YOUR GOAL
Copy, from the material below, each line that contains the word "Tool".

EXERCISE INPUTS
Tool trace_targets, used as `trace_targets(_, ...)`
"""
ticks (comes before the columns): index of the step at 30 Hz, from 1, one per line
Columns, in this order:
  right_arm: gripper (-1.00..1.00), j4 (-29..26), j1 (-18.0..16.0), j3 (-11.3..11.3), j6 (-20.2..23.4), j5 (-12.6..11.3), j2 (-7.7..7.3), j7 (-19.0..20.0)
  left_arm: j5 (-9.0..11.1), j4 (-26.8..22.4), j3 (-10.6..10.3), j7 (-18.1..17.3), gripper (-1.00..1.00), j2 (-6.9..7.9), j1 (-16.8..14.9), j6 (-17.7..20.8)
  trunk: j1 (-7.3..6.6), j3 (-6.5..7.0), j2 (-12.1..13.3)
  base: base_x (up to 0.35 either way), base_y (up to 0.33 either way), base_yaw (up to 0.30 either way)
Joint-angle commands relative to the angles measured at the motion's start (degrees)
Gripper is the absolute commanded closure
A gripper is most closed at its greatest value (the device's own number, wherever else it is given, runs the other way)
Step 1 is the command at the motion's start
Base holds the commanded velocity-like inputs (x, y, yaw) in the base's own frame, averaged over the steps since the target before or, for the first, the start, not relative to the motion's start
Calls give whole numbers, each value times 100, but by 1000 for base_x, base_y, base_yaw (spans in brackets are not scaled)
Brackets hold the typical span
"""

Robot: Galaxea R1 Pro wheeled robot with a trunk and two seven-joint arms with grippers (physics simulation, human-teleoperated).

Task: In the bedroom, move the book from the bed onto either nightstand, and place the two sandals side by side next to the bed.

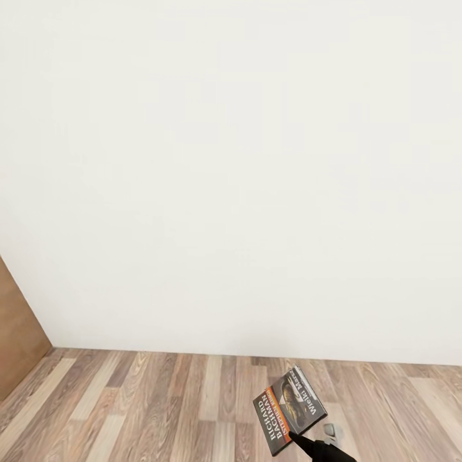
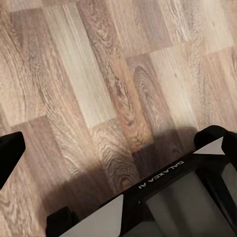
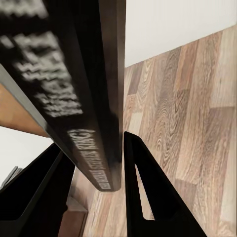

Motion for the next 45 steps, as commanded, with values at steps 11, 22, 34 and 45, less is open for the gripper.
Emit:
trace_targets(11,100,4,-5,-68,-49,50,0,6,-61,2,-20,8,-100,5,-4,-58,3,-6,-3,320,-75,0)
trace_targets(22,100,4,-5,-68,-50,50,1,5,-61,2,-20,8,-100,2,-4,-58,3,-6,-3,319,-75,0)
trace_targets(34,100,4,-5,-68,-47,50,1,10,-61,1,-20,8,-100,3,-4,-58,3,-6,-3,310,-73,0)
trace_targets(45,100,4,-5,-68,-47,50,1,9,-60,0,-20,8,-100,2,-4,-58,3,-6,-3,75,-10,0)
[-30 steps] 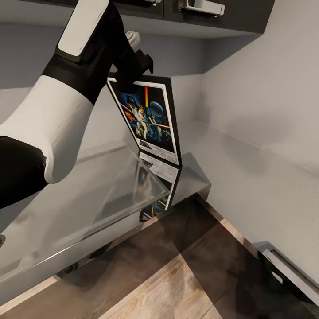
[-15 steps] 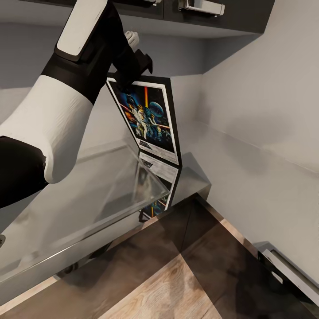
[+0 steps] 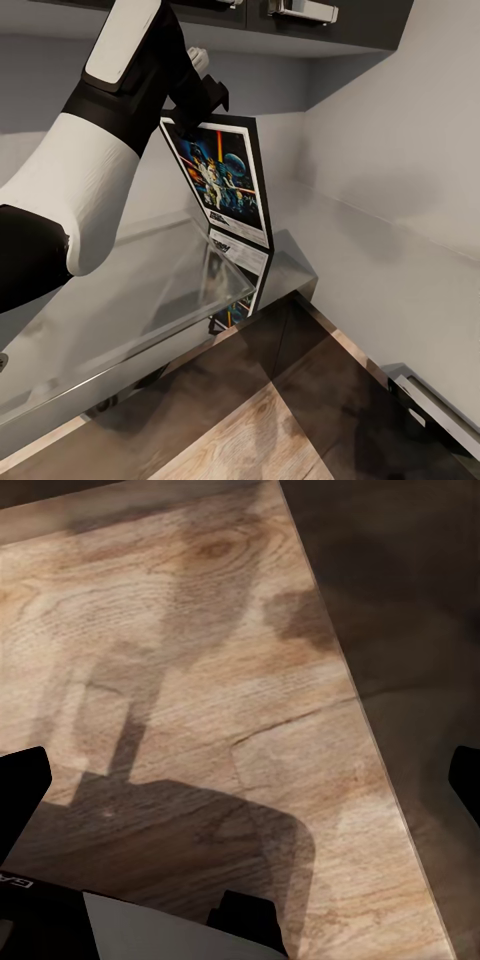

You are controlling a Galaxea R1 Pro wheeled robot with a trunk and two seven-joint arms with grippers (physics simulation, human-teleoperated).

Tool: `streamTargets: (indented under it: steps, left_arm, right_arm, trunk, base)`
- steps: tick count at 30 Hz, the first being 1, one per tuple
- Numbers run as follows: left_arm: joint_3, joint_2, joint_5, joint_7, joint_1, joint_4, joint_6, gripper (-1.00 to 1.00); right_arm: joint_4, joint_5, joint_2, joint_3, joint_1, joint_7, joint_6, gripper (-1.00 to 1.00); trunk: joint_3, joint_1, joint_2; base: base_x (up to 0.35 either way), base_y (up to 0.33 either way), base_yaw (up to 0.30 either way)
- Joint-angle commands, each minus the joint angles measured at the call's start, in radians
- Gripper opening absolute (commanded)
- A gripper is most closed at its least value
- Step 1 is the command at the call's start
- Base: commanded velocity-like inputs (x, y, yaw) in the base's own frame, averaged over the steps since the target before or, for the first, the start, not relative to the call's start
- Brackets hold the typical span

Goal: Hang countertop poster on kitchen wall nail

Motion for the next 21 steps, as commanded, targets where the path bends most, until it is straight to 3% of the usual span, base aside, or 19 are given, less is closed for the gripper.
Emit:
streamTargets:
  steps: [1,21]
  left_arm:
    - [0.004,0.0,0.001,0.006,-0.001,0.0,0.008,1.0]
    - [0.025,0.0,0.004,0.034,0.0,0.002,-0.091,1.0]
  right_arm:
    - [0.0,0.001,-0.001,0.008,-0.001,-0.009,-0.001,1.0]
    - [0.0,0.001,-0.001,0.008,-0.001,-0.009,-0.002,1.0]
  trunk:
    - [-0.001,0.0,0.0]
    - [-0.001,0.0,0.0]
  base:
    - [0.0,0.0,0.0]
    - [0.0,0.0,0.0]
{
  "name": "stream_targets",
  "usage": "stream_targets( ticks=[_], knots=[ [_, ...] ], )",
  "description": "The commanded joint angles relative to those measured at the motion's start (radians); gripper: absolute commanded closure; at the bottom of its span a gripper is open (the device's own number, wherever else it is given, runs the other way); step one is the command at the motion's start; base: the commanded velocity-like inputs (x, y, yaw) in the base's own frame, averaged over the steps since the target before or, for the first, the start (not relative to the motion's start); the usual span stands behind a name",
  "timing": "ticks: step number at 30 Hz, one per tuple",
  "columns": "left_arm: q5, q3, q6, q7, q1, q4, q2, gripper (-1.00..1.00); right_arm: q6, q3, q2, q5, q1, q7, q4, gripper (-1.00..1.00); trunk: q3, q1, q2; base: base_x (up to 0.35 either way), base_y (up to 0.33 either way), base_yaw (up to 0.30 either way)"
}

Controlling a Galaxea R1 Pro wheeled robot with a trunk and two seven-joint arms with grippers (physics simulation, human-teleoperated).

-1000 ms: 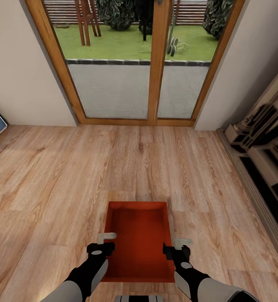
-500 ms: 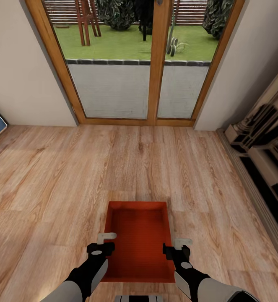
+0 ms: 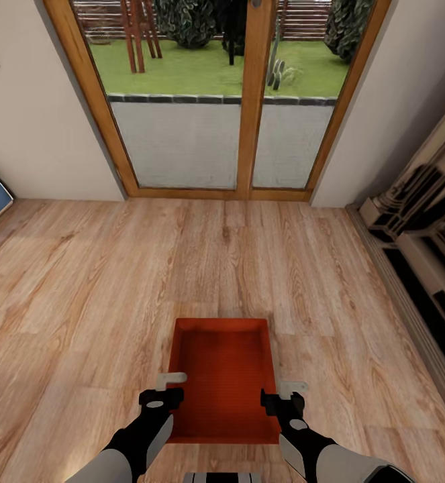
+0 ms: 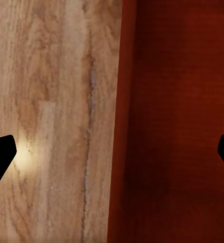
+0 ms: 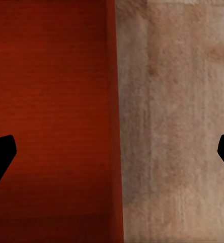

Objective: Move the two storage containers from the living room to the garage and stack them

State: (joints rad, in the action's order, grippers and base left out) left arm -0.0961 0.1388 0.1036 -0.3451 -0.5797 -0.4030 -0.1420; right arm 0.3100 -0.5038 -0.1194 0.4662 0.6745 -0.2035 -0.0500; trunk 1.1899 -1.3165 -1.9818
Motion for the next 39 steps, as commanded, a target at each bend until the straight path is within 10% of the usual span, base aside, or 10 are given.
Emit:
stream_targets(
  ticks=[1,39],
  knots=[
    [-0.009,0.008,0.005,-0.008,0.000,-0.002,0.001,-1.00,0.003,-0.009,0.000,0.008,0.000,-0.004,0.001,-1.00,0.001,0.000,0.000,-0.003,0.001,0.000],
    [-0.017,0.005,0.005,-0.008,0.000,-0.003,0.001,-1.00,0.003,-0.009,0.000,0.008,0.000,-0.004,0.001,-1.00,0.001,0.000,0.000,-0.040,0.000,0.000]
  ],
)
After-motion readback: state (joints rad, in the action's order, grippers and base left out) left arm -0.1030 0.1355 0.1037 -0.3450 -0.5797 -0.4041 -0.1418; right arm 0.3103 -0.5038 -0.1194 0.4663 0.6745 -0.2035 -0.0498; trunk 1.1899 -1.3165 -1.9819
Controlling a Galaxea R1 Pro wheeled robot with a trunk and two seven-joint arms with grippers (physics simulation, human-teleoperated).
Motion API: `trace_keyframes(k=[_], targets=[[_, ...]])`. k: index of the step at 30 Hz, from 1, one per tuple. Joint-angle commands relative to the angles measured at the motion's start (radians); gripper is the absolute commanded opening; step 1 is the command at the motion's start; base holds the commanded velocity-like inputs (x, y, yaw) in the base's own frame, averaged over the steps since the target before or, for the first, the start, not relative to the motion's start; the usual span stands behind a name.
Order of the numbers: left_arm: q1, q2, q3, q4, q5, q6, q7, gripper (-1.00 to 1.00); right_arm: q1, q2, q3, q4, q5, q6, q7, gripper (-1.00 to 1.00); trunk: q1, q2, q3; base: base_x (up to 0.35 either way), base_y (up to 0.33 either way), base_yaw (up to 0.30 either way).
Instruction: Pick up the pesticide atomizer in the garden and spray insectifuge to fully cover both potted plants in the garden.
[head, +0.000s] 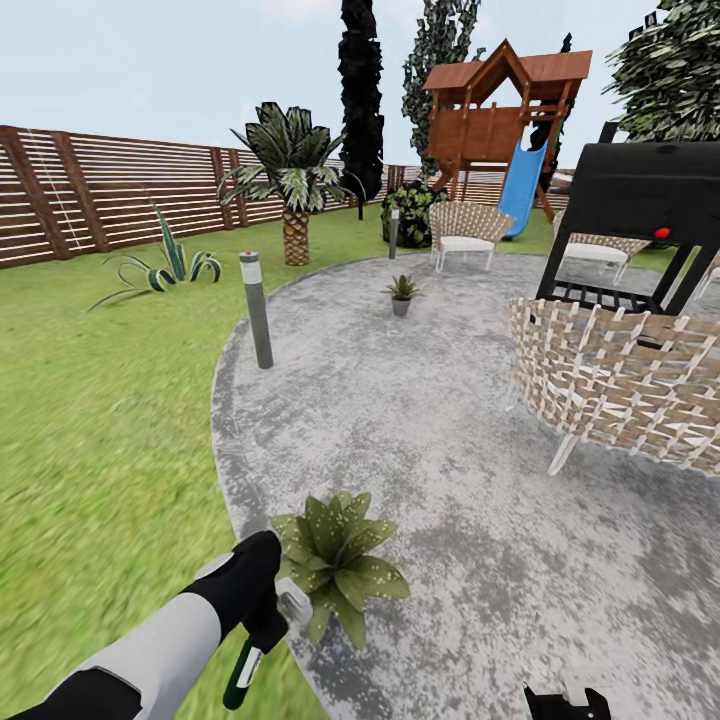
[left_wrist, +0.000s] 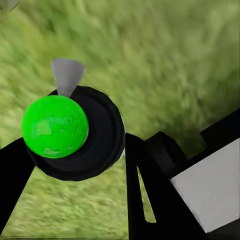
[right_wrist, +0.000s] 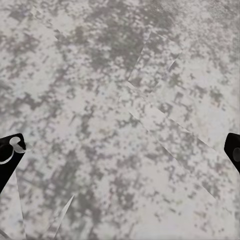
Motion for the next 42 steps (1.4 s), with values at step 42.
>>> trace_keyframes(k=[42], targets=[[0.027, -0.025, 0.026, -0.007, 0.041, 0.003, 0.096, -1.00, -0.001, 0.002, -0.007, 0.001, 0.004, -0.003, 0.006, 1.00, 0.000, 0.000, -0.001, 0.000, -0.147, 0.152]])
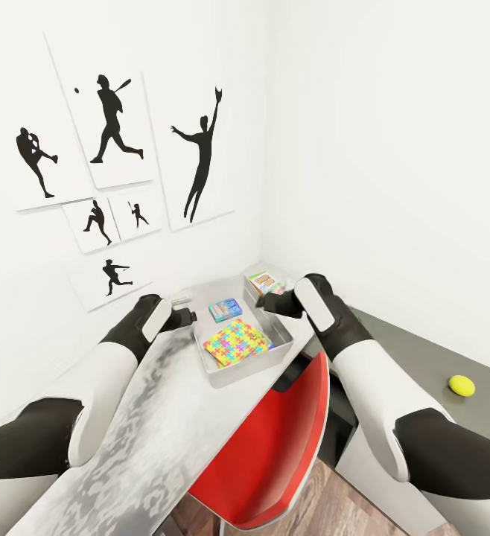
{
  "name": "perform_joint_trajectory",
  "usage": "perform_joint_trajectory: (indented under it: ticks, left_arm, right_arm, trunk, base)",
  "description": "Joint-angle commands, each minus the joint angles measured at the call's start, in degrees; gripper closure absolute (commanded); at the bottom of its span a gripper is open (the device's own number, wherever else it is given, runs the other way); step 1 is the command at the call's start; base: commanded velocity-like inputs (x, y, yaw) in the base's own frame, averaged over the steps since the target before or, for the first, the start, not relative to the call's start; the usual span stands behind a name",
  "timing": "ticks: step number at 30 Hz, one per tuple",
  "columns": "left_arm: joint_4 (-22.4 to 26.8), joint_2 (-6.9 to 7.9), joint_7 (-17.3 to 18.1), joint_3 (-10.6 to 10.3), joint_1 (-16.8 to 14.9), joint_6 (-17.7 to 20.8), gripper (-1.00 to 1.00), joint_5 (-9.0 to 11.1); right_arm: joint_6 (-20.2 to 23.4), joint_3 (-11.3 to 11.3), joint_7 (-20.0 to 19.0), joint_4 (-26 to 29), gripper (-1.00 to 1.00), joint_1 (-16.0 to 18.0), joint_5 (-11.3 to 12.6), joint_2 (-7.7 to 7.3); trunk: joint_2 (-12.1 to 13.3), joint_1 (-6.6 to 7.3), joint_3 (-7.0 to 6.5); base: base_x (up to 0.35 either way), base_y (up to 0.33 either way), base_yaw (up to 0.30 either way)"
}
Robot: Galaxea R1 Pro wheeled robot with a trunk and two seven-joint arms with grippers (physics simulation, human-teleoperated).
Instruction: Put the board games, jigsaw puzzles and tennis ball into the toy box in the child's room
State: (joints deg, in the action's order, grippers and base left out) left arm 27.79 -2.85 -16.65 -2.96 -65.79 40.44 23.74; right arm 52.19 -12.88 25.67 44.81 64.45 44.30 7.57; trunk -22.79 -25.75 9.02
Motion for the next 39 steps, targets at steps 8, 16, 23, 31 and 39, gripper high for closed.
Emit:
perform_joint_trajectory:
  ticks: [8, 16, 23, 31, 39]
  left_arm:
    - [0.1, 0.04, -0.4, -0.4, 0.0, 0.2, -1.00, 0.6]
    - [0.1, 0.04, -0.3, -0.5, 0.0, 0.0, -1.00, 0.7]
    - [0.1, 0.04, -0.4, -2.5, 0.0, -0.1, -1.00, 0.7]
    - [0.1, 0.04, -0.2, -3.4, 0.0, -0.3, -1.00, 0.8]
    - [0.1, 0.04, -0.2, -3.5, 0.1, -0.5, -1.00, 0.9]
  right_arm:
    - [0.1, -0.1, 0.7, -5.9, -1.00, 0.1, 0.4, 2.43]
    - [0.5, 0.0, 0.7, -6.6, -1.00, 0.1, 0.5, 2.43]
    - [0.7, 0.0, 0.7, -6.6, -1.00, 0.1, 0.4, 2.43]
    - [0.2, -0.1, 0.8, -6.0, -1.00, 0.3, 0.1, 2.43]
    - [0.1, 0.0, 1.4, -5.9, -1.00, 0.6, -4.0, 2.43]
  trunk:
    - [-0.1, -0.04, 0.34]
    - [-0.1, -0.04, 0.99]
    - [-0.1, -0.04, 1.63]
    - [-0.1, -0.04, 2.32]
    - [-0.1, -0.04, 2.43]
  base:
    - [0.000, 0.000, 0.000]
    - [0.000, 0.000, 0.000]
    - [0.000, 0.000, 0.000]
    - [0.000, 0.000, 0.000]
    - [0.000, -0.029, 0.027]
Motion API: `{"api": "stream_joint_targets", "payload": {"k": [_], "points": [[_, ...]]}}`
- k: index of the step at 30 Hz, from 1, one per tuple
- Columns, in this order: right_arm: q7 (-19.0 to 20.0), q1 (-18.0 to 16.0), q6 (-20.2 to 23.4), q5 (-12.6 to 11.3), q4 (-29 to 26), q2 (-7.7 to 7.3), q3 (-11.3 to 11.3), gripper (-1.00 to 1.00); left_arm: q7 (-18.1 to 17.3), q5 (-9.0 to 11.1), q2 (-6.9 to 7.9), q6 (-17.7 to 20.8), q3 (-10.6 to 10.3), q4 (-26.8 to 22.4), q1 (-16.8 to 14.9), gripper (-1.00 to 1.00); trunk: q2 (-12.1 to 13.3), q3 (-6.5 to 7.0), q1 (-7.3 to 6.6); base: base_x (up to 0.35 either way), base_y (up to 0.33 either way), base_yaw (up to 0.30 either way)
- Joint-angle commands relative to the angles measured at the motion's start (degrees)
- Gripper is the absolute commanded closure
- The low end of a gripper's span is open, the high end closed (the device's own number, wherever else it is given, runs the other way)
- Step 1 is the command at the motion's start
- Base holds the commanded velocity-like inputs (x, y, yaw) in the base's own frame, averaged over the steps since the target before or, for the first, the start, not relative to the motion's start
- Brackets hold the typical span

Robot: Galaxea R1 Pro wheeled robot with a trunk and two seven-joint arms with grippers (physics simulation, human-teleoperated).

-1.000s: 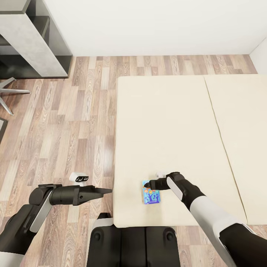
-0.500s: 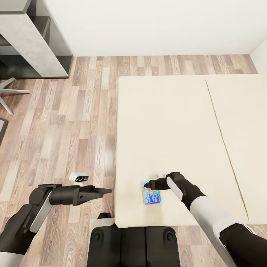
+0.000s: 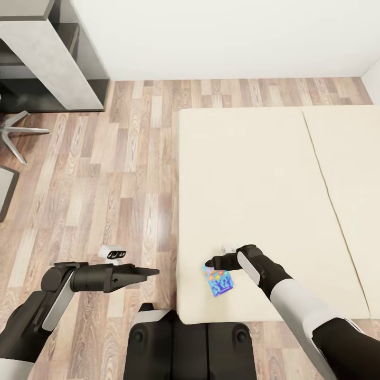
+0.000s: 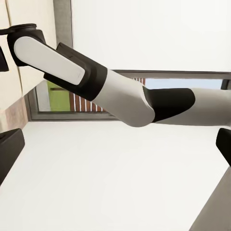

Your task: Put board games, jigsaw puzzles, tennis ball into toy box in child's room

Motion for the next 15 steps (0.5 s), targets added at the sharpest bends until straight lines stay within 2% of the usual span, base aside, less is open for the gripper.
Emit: {"api": "stream_joint_targets", "payload": {"k": [1,10,15], "points": [[0.3,0.0,0.2,0.3,0.0,-0.05,0.2,-1.0,-0.1,0.2,0.04,0.6,-0.1,0.0,0.0,-1.0,-0.1,-0.06,0.03,0.0,0.064,0.0],[0.3,0.0,0.2,0.3,0.0,-0.07,0.2,-1.0,-0.1,0.2,0.06,0.6,-0.1,0.0,0.0,-1.0,-0.1,-0.06,0.03,0.0,0.135,0.0],[0.2,0.0,0.6,0.3,0.3,-0.13,0.2,-1.0,-0.1,0.2,0.02,0.6,-0.1,0.0,-0.1,-1.0,-0.1,-0.06,0.03,0.0,0.049,0.0]]}}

OUTPUT OF THE TASK
Tool trace_targets, used as `trace_targets(_, ...)`
Tool: `streamTargets: (indented under it: steps, left_arm, right_arm, trunk, base)`

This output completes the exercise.